CAMBRIDGE, Mass. – Emulate, Inc., today announced that data on its Brain-on-Chip was presented by its collaborators at Cedars Sinai’s Board of Governors Regenerative Medicine Institute, who led the research and provided induced pluripotent stem (iPS) cells from patient samples to enable this new approach to model the human brain microenvironment. In the study, Emulate’s Brain-on-Chip demonstrated the physiologically-relevant modeling of the human brain’s microenvironment, including successful co-culture of human brain microvascular endothelial cells, neurons and astrocytes. The dynamic nature of the Brain-on-Chip facilitated the differentiation of iPS cells from patient samples into neurons, based on the creation of an appropriate microenvironment for growth and maturation of the brain cells. The findings from this collaborative research open up new applications for using Emulate’s Brain-on-Chip, in combination with patient-derived iPS cells from Cedars-Sinai, as a system to advance drug R&D in the field of neurodegenerative diseases and improve understanding of key mechanisms driving disease development. The data were presented at the Society for Neuroscience (SfN) 45th annual meeting taking place on October 17-21 in Chicago, Illinois.

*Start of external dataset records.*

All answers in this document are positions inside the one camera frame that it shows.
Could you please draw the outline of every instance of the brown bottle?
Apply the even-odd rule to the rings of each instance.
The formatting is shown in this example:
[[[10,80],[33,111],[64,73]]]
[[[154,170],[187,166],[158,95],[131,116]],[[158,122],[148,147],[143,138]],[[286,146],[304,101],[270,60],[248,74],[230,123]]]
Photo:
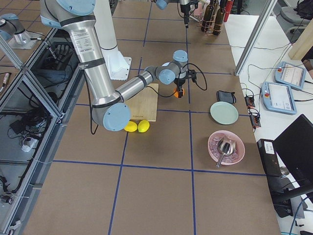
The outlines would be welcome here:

The results achieved with the Brain-on-Chip using iPS cells define a novel system to assess the interactions between endothelial cells and neural tissue, forming the basis for new applications for disease-specific or patient-specific Organs-on-Chips using iPS cells derived from patients with neurodegenerative diseases, such as amyotrophic lateral sclerosis (ALS) or Parkinson’s disease.
“The data we have presented at the Neuroscience meeting represents just the beginning of the powerful ways that Cedars’ iPS cells and Emulate’s Organs-on-Chips can be combined to revolutionize drug development and health. Neurodegenerative diseases are one example of an area we can help identify and speed up the development of new solutions for patients,” said Clive Svendsen, PhD, senior author of the study and Director of Cedars-Sinai’s Board of Governors Regenerative Medicine Institute.
The new physiologically-relevant modeling of the human brain’s microenvironment with the new Brain-on-Chip system allows direct testing of how drugs cross the human blood brain barrier. This will allow pharmaceutical and biotechnology companies to test novel compounds’ ability to enter the brain in studies that precede clinical trials in human subjects. Using the Brain-on-Chip system may improve understanding of the mechanisms that regulate the blood-brain-barrier in order to enable novel strategies for the treatment of neurodegenerative disease. A major hurdle for neurological drug development is predicting how compounds will cross the blood brain barrier of humans. Animal models have limitations as there are significant species differences in the blood-brain-barrier that preclude extrapolation from animal data to humans.